**WHAT YOU SHOULD DO**
From the entries below, please output exactly the lines starting at the one containing "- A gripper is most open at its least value" and ending at the one containing "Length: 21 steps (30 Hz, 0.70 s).", both included.

**RECORDS SUPPLIED**
Segment Open
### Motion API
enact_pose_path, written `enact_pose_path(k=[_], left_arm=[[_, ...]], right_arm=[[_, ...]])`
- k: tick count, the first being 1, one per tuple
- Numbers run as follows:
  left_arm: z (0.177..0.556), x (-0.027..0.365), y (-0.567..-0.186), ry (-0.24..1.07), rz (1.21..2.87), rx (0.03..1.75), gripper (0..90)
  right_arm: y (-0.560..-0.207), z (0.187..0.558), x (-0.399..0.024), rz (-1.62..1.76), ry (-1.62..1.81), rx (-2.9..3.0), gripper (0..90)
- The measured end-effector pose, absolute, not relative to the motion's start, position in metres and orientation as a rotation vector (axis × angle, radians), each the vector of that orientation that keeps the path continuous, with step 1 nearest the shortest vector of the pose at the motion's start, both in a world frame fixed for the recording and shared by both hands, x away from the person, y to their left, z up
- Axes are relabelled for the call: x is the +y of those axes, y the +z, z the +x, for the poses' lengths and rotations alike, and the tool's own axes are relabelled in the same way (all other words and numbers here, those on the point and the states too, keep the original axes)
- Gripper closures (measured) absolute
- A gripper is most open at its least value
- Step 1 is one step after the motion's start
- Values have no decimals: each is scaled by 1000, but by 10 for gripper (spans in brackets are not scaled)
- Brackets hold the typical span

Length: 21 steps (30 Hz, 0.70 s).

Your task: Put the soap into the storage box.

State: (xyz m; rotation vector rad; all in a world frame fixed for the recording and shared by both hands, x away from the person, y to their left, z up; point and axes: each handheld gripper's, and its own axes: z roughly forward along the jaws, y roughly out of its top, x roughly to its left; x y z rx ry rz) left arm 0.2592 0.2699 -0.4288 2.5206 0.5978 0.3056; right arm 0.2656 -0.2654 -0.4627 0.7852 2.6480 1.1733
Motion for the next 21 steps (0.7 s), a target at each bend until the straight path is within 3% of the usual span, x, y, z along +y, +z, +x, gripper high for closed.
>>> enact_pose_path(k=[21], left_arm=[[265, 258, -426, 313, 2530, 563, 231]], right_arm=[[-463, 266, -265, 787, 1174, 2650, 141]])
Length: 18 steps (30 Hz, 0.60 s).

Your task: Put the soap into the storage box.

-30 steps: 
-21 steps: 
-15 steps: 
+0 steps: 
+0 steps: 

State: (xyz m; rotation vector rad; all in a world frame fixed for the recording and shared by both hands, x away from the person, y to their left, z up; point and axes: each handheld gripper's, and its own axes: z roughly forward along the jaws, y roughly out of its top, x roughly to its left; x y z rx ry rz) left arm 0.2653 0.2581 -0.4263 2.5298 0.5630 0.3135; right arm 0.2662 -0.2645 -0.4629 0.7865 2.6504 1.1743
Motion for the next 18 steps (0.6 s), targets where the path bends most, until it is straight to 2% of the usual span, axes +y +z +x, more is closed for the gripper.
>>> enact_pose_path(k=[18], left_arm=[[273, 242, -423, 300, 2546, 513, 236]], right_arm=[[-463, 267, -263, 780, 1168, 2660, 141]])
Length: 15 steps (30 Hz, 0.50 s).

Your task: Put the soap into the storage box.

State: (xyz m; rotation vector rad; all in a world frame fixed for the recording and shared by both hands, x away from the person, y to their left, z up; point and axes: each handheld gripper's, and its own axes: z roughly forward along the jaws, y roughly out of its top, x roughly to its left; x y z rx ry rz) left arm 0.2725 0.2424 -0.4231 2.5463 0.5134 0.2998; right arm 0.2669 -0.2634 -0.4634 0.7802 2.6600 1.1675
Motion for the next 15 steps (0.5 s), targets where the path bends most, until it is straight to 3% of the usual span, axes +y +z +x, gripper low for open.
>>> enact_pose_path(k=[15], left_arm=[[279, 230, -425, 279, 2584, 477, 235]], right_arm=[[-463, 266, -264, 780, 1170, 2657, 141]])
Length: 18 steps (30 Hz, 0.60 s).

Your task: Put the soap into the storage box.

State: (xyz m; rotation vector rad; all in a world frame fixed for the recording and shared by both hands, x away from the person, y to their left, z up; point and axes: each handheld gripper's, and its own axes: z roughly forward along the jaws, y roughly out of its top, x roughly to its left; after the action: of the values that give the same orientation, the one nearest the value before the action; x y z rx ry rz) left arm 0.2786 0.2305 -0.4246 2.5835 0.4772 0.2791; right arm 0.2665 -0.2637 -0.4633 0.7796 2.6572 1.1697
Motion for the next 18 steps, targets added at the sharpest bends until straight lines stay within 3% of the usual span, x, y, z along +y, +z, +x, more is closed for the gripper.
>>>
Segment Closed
**RESPONSE FOR THIS EXERCISE**
- A gripper is most open at its least value
- Step 1 is one step after the motion's start
- Values have no decimals: each is scaled by 1000, but by 10 for gripper (spans in brackets are not scaled)
- Brackets hold the typical span

Length: 21 steps (30 Hz, 0.70 s).

That finishes the output for this exercise.